It had to happen sooner or later. My youngest grandson, Stanley, who just turned 9 in November, came home from school one day with what I call the “Yes, Virginia” question. Although he is a big boy for his age, standing almost 5 feet if not more, he has a childlike heart that is always filled with wonder at the magic in nature and the world around him. The sight of a butterfly emerging out of its cocoon has all the beauty and splendor to him that the ceiling of the Sistine Chapel would have for us. So I knew that when the time came, he would be deeply troubled:
“My friends said that there is no Santa Claus and that our parents buy all the presents. Is that true?”
His mother did the very best she could to assure him that there was no way she could afford all of the things that appear under the tree on Christmas morning, and that she had no hand in the cookies that mysteriously disappeared overnight on Christmas Eve. I put my two cents in, for what it was worth, and assured him that the reason there would always be a Santa is because Santa is Love, and the world always needs all the love it can get.
I would be shirking my duties here if I did not share the response to this all-important childhood question from the one person who did it better than anyone else, Mr. Francis Church, Editor of the New York Sun, back in 1897, in response to a letter from 8-year-old Virginia O’Hanlon:
I am eight years old. Some of my little friends say there is no Santa Claus. Papa says “If you see it in the Sun it’s so.” Please tell me the truth, is there a Santa Claus?
115 W.95th St
VIRGINIA, your little friends are wrong. They have been affected by the skepticism of a skeptical age. They do not believe except [what] they see. They think that nothing can be which is not comprehensible by their little minds. All minds, Virginia, whether they be men’s or children’s, are little. In this great universe of ours man is a mere insect, an ant, in his intellect, as compared with the boundless world about him, as measured by the intelligence capable of grasping the whole of truth and knowledge.
Yes, VIRGINIA, there is a Santa Claus. He exists as certainly as love and generosity and devotion exist, and you know that they abound and give to your life its highest beauty and joy. Alas! how dreary would be the world if there were no Santa Claus. It would be as dreary as if there were no VIRGINIAS. There would be no childlike faith then, no poetry, no romance to make tolerable this existence. We should have no enjoyment, except in sense and sight. The eternal light with which childhood fills the world would be extinguished.
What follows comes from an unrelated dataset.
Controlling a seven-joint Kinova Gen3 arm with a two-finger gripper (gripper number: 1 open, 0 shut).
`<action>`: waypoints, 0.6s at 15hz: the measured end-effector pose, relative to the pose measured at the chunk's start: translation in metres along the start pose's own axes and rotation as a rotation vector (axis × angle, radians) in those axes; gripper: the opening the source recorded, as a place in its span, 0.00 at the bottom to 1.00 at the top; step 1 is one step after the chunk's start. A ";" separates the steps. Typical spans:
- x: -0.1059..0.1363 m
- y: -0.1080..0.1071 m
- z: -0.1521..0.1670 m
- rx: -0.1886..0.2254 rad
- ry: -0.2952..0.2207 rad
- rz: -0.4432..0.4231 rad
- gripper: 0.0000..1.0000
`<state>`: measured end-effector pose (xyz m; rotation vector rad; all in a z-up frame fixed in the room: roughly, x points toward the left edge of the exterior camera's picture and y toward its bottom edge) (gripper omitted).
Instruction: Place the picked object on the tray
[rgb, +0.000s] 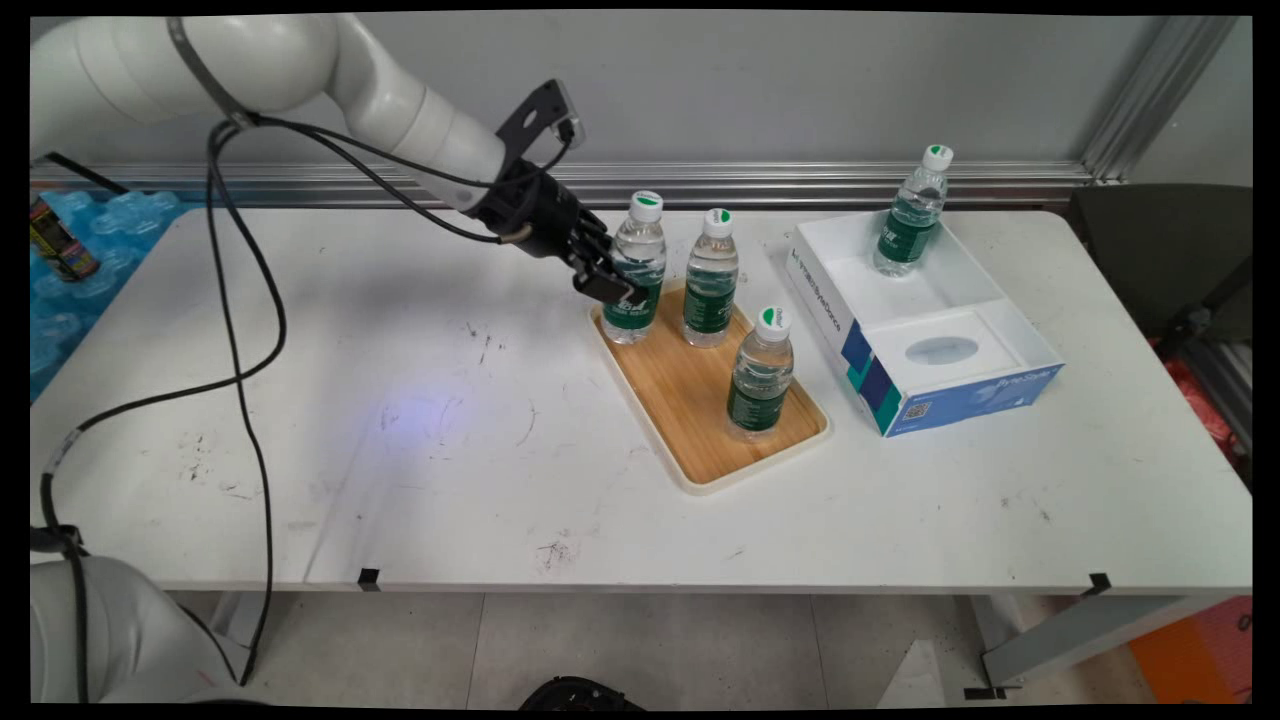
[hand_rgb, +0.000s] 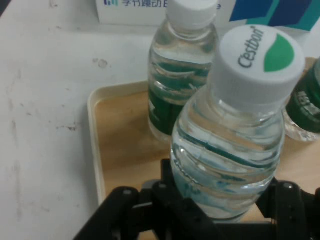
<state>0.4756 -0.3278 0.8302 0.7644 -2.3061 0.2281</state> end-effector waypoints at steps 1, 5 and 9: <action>-0.001 -0.002 0.005 0.002 0.007 0.001 0.00; -0.004 -0.009 0.019 0.007 0.024 0.003 0.00; -0.010 -0.015 0.032 0.010 0.035 0.005 0.00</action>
Not believe in Santa Claus! You might as well not believe in fairies! You might get your papa to hire men to watch in all the chimneys on Christmas Eve to catch Santa Claus, but even if they did not see Santa Claus coming down, what would that prove? Nobody sees Santa Claus, but that is no sign that there is no Santa Claus. The most real things in the world are those that neither children nor men can see. Did you ever see fairies dancing on the lawn? Of course not, but that’s no proof that they are not there. Nobody can conceive or imagine all the wonders there are unseen and unseeable in the world.
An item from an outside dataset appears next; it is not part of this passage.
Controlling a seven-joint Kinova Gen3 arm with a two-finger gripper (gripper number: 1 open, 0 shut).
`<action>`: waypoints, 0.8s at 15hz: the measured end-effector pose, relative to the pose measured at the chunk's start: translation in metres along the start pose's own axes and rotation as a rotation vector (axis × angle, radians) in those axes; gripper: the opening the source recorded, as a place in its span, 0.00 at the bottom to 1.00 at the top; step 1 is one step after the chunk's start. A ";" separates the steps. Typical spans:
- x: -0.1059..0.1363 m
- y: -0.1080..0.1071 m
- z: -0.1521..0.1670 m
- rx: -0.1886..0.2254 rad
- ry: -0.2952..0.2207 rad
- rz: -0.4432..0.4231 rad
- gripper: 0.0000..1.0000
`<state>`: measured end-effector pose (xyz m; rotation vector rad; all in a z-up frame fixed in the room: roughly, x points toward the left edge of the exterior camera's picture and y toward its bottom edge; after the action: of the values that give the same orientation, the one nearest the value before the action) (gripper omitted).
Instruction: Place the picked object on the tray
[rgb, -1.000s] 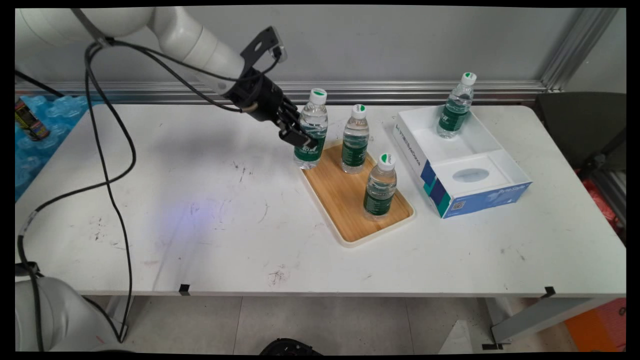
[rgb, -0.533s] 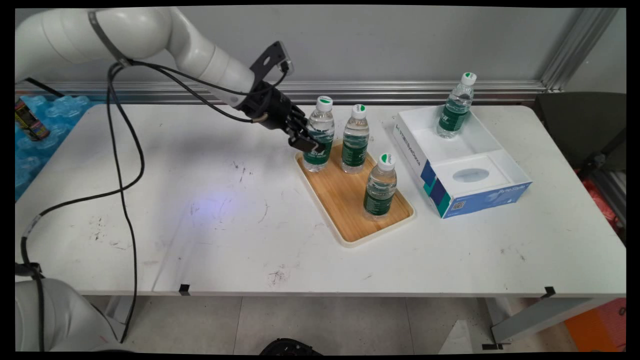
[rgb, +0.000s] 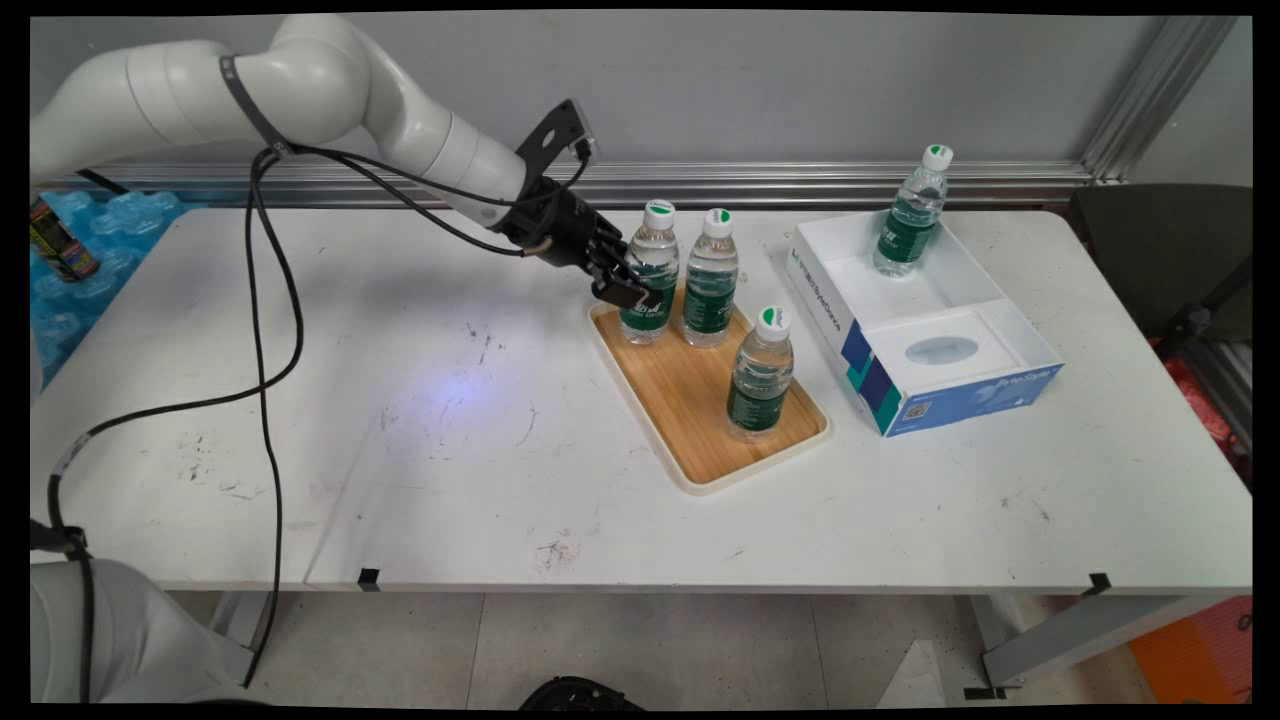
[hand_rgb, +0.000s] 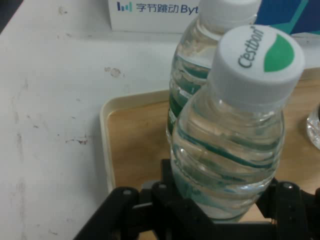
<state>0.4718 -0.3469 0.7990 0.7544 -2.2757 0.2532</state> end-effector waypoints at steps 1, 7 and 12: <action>-0.002 -0.001 0.003 0.000 0.002 0.000 0.00; -0.012 -0.005 0.018 0.001 0.012 -0.003 0.00; -0.018 -0.007 0.022 -0.006 0.013 -0.009 1.00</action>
<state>0.4739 -0.3527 0.7704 0.7576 -2.2592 0.2469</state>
You may tear apart the baby’s rattle and see what makes the noise inside, but there is a veil covering the unseen world which not the strongest man, nor even the united strength of all the strongest men that ever lived, could tear apart. Only faith, fancy, poetry, love, romance, can push aside that curtain and view and picture the supernal beauty and glory beyond. Is it all real? Ah, VIRGINIA, in all this world there is nothing else real and abiding.
No Santa Claus! Thank GOD! he lives, and he lives forever. A thousand years from now, Virginia, nay, ten times ten thousand years from now, he will continue to make glad the heart of childhood.